Nesses caminhos que trilhei, busquei e ainda busco a minha desconstrução. Nessa busca por desconstrução, encontrei muitos lugares e inspirações como a Agroecologia, a Permacultura, os Povos Indígenas, as Plantas Medicinais, Sementes Crioulas, Culturas Ancestrais, os Quilombos, a Umbanda e religiões de matrizes-africanas, o Tambor, a produção de Cosméticos Naturais, as Terapias Alternativas, o Comércio Solidário, e as histórias de povos que nos ensinam a viver outras relações nos apontando para caminhos mais justos, solidários, e de respeito. Ao entrar em contato com os Estudos Decoloniais, essa minha história e necessidade de busca toda fica mais clara e os caminhos percorridos até então fazem (um pouco) mais sentido: o de descolonizar-se. Ainda há muito a trilhar e aprender! Surgem com certeza mais dúvidas e questionamentos, mas agora com olhares mais críticos e atentos. Precisamos, como um coletivo, nos desconstruir e desapegar dos laços coloniais, e aprender as nossas verdadeiras raízes.
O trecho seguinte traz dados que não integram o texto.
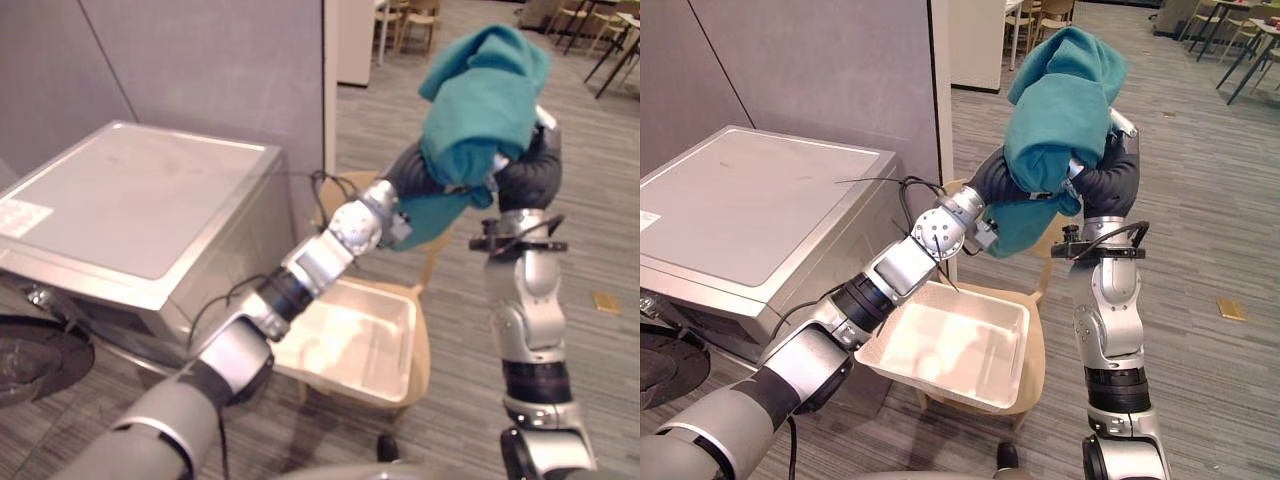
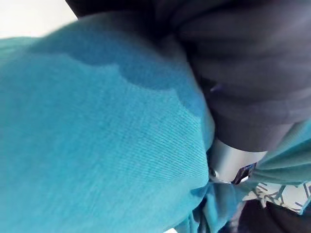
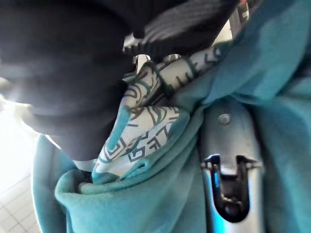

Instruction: Pick up the laundry basket with both hands and put the clothes into the washing machine.

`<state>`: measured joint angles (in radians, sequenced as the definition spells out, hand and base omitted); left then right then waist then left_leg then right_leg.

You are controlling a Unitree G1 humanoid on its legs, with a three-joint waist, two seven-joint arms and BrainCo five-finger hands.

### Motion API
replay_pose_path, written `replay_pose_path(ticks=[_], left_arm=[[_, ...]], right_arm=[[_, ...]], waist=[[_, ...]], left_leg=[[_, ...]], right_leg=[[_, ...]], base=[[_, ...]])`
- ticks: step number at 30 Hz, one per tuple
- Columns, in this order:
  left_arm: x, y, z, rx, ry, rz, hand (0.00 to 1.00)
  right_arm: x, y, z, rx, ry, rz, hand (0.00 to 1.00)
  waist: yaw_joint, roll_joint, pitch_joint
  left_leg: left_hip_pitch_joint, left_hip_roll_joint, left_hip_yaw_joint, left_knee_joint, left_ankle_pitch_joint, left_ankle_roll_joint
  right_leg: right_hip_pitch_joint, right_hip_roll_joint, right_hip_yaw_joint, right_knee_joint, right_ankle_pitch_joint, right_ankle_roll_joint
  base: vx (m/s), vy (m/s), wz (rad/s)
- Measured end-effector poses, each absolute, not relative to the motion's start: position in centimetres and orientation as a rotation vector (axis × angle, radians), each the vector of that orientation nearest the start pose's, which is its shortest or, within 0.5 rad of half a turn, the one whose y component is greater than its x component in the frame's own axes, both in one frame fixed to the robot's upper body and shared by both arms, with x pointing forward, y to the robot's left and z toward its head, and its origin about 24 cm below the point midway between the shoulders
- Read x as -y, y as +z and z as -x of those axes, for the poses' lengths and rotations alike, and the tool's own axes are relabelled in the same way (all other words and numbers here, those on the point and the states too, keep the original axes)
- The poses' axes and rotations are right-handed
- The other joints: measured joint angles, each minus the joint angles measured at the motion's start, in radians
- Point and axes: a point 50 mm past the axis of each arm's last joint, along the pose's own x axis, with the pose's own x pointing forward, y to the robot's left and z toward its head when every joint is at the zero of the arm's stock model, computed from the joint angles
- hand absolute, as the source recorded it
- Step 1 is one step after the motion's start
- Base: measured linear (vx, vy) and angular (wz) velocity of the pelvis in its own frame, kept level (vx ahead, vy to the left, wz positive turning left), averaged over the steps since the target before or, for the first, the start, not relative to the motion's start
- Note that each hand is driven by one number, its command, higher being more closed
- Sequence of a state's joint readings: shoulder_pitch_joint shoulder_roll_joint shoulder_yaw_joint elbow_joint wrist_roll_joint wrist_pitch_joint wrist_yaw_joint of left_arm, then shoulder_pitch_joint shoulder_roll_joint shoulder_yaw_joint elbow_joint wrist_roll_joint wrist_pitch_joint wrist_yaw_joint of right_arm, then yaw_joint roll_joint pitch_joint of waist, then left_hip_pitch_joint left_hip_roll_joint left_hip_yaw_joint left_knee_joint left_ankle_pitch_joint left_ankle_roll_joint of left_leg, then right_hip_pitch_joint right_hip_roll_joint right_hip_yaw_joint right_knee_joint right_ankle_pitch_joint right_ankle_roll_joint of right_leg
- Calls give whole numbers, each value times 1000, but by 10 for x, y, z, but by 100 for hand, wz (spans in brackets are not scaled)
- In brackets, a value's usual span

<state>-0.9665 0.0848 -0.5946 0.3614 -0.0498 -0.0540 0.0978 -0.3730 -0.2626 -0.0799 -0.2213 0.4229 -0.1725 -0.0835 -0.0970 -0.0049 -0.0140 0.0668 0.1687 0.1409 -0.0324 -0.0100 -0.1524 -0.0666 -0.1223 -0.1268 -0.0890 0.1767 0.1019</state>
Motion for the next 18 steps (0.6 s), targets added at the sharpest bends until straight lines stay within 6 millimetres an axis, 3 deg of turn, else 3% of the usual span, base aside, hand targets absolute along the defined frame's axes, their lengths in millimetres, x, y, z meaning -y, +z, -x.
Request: replay_pose_path(ticks=[4,6,8,12,14,18], left_arm=[[20,218,-331,605,-594,-389,100],[7,219,-330,615,-558,-356,100],[-23,217,-324,634,-474,-267,100],[-72,196,-303,636,-343,-228,100],[-95,178,-286,605,-269,-229,100],[-124,135,-249,471,-149,-176,100]], right_arm=[[201,197,-273,708,-45,-230,0],[221,179,-263,658,-141,-226,0],[256,160,-244,610,-336,-226,0],[297,135,-208,529,-581,-166,0],[302,114,-193,444,-650,-132,0],[289,43,-165,143,-736,-194,0]], waist=[[5,-1,1],[4,-1,1],[1,1,2],[0,4,2],[1,4,2],[11,6,3]], left_leg=[[2,0,-2,0,0,0],[5,0,-2,0,0,0],[7,2,-2,0,-1,1],[11,2,-2,0,-4,1],[11,3,-2,0,-6,0],[11,3,-1,-1,-17,-4]], right_leg=[[6,0,-5,0,-1,1],[9,-1,-5,3,-5,6],[11,0,-6,16,-18,7],[12,0,-5,22,-24,8],[12,0,-6,22,-29,12],[12,-2,-8,23,-36,16]], base=[[0,0,4],[0,0,0],[0,0,0],[0,0,0],[0,0,0],[-9,2,2]])
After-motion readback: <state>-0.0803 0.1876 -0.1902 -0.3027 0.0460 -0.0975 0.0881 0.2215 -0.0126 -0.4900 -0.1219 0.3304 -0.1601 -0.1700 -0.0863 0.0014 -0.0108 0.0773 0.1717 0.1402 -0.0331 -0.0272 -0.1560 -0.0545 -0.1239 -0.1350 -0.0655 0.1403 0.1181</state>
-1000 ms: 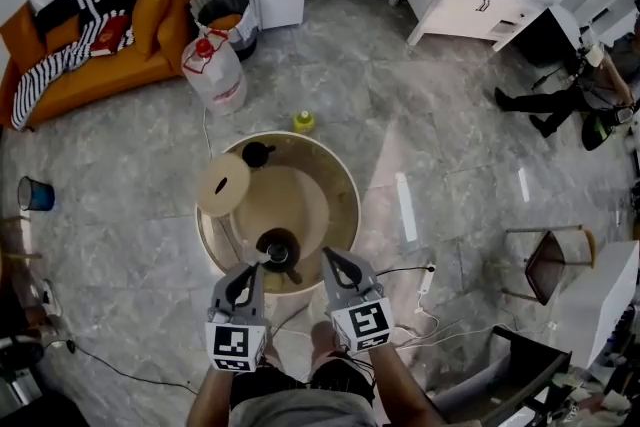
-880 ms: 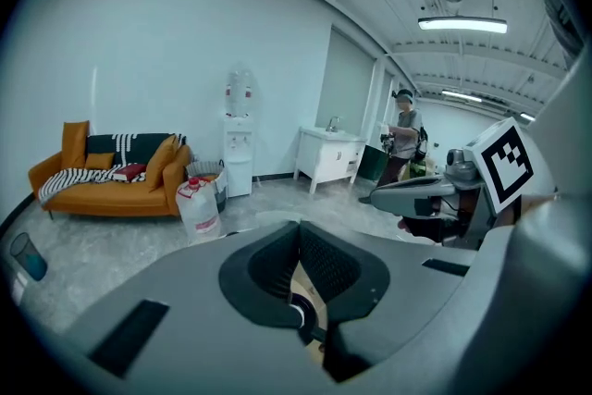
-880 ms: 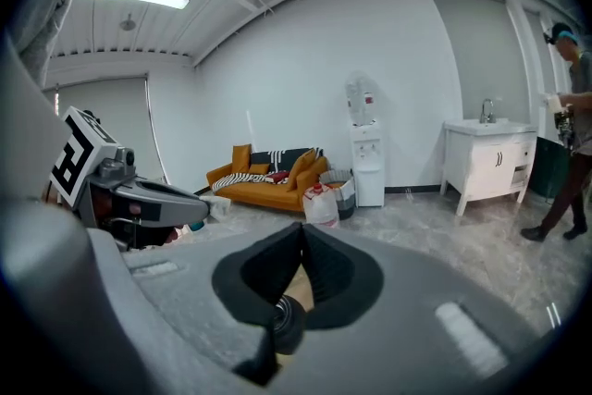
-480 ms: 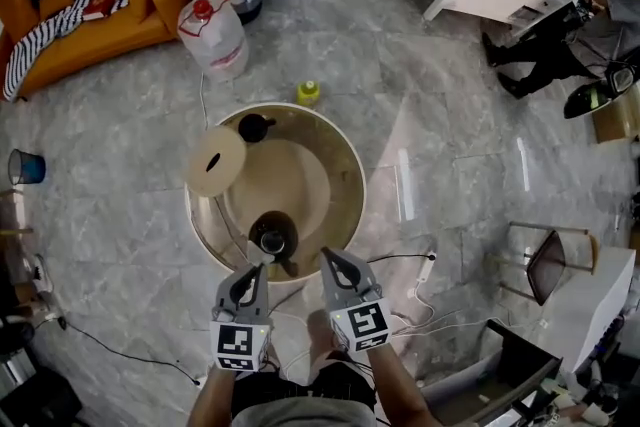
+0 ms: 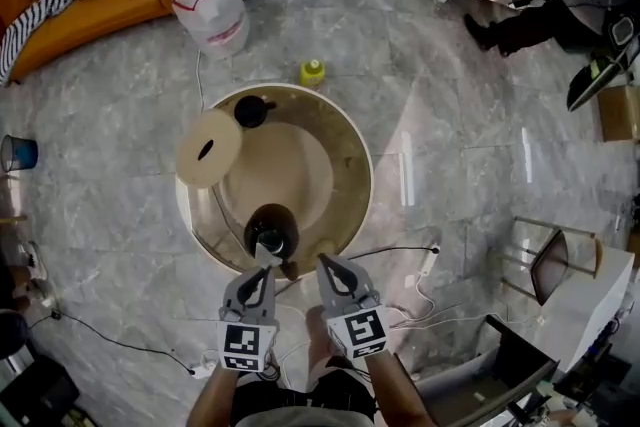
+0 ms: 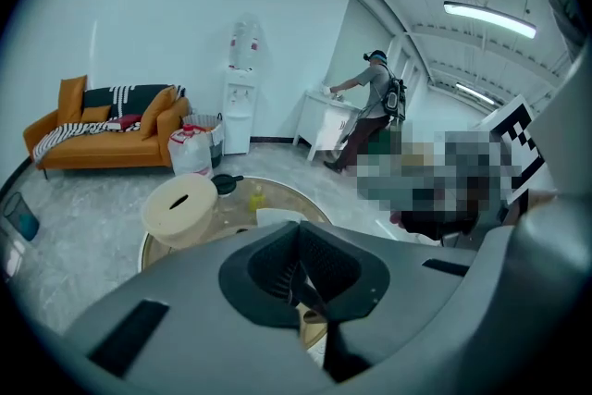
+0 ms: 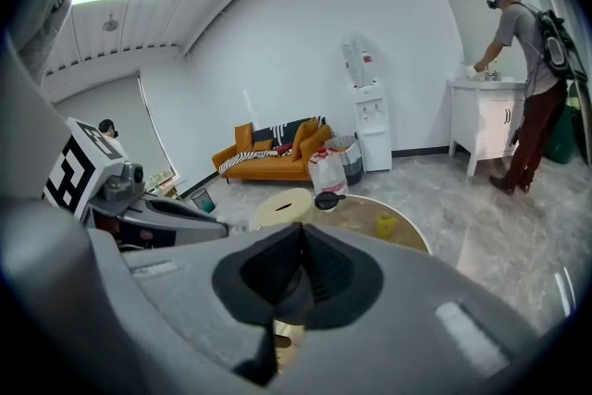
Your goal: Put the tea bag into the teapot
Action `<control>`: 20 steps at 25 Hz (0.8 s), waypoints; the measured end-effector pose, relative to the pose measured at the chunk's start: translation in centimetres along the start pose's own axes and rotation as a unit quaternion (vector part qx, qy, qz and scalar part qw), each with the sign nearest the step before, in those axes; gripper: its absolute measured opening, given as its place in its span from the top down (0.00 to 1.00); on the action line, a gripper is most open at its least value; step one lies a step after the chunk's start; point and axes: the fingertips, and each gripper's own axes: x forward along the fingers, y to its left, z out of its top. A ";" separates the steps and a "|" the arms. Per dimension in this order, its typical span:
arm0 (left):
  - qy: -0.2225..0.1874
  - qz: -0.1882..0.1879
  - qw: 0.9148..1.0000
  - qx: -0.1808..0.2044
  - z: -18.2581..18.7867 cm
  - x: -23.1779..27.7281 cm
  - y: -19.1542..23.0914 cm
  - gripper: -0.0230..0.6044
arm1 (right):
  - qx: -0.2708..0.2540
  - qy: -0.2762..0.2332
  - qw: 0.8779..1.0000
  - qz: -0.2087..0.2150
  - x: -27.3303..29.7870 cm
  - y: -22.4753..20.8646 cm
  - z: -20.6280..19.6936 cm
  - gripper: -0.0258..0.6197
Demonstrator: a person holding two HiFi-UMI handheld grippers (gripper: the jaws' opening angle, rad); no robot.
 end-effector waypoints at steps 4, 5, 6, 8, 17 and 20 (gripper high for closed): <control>0.012 -0.003 1.000 -0.004 -1.6 1.8 0.3 0.94 | 0.006 0.020 1.000 0.002 1.2 -0.5 -1.8 0.96; 0.015 -0.003 1.000 -0.005 -1.9 2.2 0.5 0.94 | 0.009 0.024 1.000 0.002 1.5 -0.6 -2.2 0.96; 0.018 -0.002 1.000 -0.006 -2.3 2.7 0.7 0.94 | 0.010 0.026 1.000 0.002 1.8 -0.7 -2.6 0.96; 0.023 -0.003 1.000 -0.007 -2.9 3.4 1.2 0.94 | 0.012 0.026 1.000 0.002 2.4 -0.9 -3.3 0.96; 0.045 -0.007 0.999 -0.011 -5.9 6.7 1.6 0.94 | 0.020 0.040 0.999 -0.004 4.4 -3.1 -5.9 0.96; 0.053 -0.007 0.998 -0.011 -7.0 7.4 1.6 0.94 | 0.028 0.042 0.999 -0.007 4.7 -3.6 -6.8 0.96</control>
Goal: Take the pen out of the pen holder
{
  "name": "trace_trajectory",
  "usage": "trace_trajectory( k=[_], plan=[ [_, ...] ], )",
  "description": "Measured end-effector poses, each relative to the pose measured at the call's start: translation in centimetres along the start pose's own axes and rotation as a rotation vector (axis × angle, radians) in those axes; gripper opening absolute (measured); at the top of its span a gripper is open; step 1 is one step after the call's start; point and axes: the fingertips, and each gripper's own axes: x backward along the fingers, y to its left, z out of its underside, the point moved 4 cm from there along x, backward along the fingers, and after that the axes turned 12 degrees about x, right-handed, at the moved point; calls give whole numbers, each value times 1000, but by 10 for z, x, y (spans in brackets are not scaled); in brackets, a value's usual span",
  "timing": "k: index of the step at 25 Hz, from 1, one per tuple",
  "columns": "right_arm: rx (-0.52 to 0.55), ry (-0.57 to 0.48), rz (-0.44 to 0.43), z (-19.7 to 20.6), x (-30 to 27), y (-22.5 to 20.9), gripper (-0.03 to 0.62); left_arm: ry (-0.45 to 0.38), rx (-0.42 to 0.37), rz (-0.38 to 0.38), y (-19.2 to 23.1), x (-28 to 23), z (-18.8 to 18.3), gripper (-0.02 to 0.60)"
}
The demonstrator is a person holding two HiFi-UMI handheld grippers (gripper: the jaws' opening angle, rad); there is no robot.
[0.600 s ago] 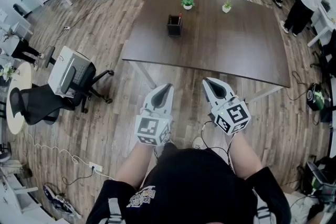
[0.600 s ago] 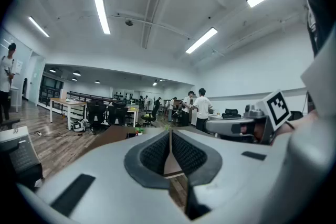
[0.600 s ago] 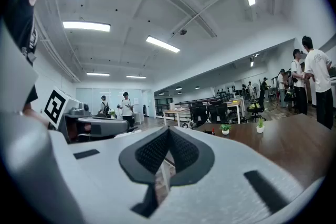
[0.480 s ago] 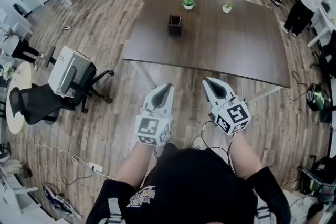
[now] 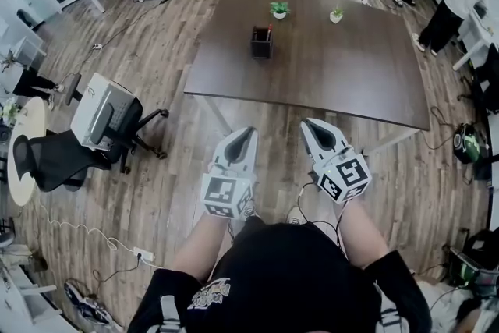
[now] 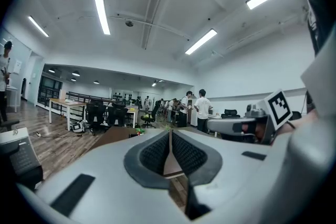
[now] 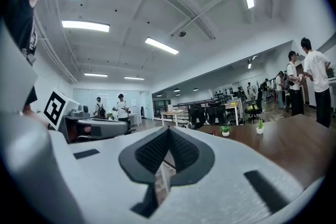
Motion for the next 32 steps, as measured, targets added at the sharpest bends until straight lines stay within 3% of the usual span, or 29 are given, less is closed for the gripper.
trace_trajectory(
  k=[9, 15, 19, 32],
  plan=[
    [-1, -22, 41, -8, -26, 14, 43, -4, -6, 30, 35, 1, -12, 25],
    [-10, -22, 72, -8, -59, 25, 96, 8, -13, 63, 70, -1, -19, 157],
    [-24, -28, 97, -7, -80, 30, 143, 20, -19, 96, 91, -4, -23, 193],
    [-16, -9, 106, -10, -135, 44, 204, 38, -5, 131, 142, -6, -29, 224]
  ],
)
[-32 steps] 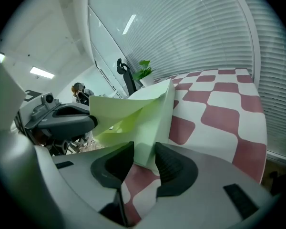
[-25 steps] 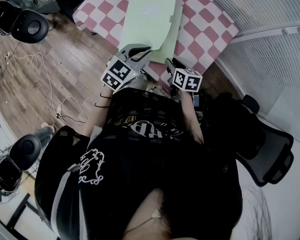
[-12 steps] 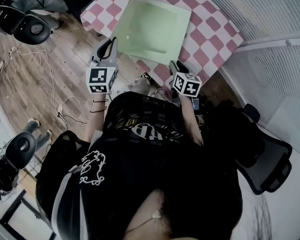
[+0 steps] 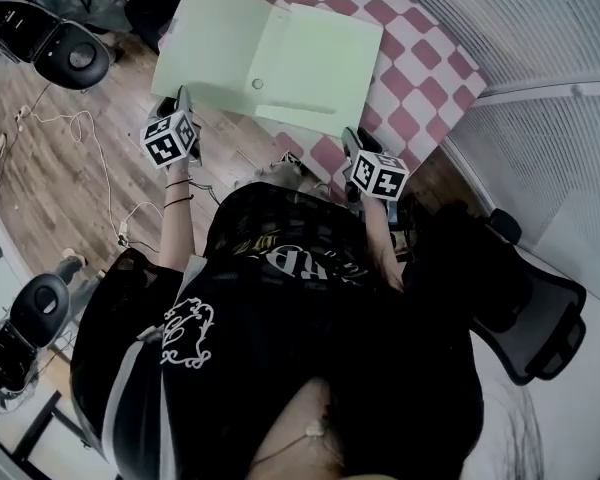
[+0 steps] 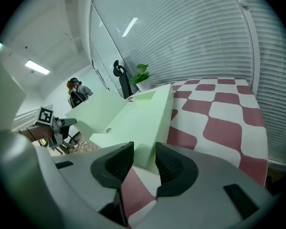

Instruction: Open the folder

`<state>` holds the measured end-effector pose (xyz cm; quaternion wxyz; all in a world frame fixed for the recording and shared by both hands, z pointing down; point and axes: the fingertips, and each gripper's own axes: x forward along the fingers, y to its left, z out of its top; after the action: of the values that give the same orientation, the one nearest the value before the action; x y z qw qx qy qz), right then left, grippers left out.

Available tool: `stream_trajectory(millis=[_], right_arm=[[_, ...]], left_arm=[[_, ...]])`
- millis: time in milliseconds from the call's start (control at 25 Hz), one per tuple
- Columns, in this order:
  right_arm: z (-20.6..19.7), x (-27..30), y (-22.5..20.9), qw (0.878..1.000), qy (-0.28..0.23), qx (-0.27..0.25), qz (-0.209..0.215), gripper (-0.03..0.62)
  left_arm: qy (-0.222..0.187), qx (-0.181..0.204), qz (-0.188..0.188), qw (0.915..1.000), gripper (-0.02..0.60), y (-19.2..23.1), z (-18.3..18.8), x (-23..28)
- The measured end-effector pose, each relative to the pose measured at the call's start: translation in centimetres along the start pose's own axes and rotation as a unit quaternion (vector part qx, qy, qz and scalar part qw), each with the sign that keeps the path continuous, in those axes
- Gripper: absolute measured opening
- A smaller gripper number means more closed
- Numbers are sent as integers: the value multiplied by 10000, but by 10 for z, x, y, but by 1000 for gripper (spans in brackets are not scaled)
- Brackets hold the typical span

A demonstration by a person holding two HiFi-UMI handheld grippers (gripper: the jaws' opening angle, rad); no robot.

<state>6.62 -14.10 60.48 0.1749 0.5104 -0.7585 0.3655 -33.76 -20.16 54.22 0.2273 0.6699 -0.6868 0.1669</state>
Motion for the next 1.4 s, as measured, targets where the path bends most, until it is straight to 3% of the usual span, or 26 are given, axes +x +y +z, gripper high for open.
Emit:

Imagem retirada de http://opinionesdegabriel.blogspot.com/2012/03/descolonizate.html

Durante a disciplina, o texto da Marlene Wayar, uma mulher trans, foi um grande tapa na cara. Ela nos convida a entrar em seu mundo, e enxergar a morte dos corpos presentes ao redor de sua vida. A morte de corpos de pessoas TRANS, que são completamente marginalizadas e silenciadas pela nossa sociedade capitalista. Para nos afirmarmos como corpos brancos hegemônicos, padronizados, a qual eu fui ensinada a ser, MUITAS pessoas precisam morrer. Negrxs, índixs, trans, gays, lésbicas, não-binárixs. Pessoas que fogem de padrões são mortas pelo nosso preconceito, pelo nosso medo de não ser. Medo de não ser aceito, medo de perder privilégios. Ou talvez pelo medo da liberdade de simplesmente Ser? Fico a refletir. Qual o meu papel de combater, ser contra tudo isso? Como apontado pelo nosso colega, precisamos nos TRANSformar, TRANSgredir, TRANSmodernizar. E assim, nos libertar.
Outro texto que também me levou a fazer reflexões foi da Anne Kassiadou. Trazendo diálogos entre a educação ambiental crítica e os estudos decoloniais, a autora menciona a Colonialidade da Natureza exposta por Catherine Walsh. Esse texto me levou a uma imagem de um cartão postal que está colada na minha geladeira. Durante os debates foi levantada a seguinte questão: é possível falar em caminhos sustentáveis numa sociedade capitalista?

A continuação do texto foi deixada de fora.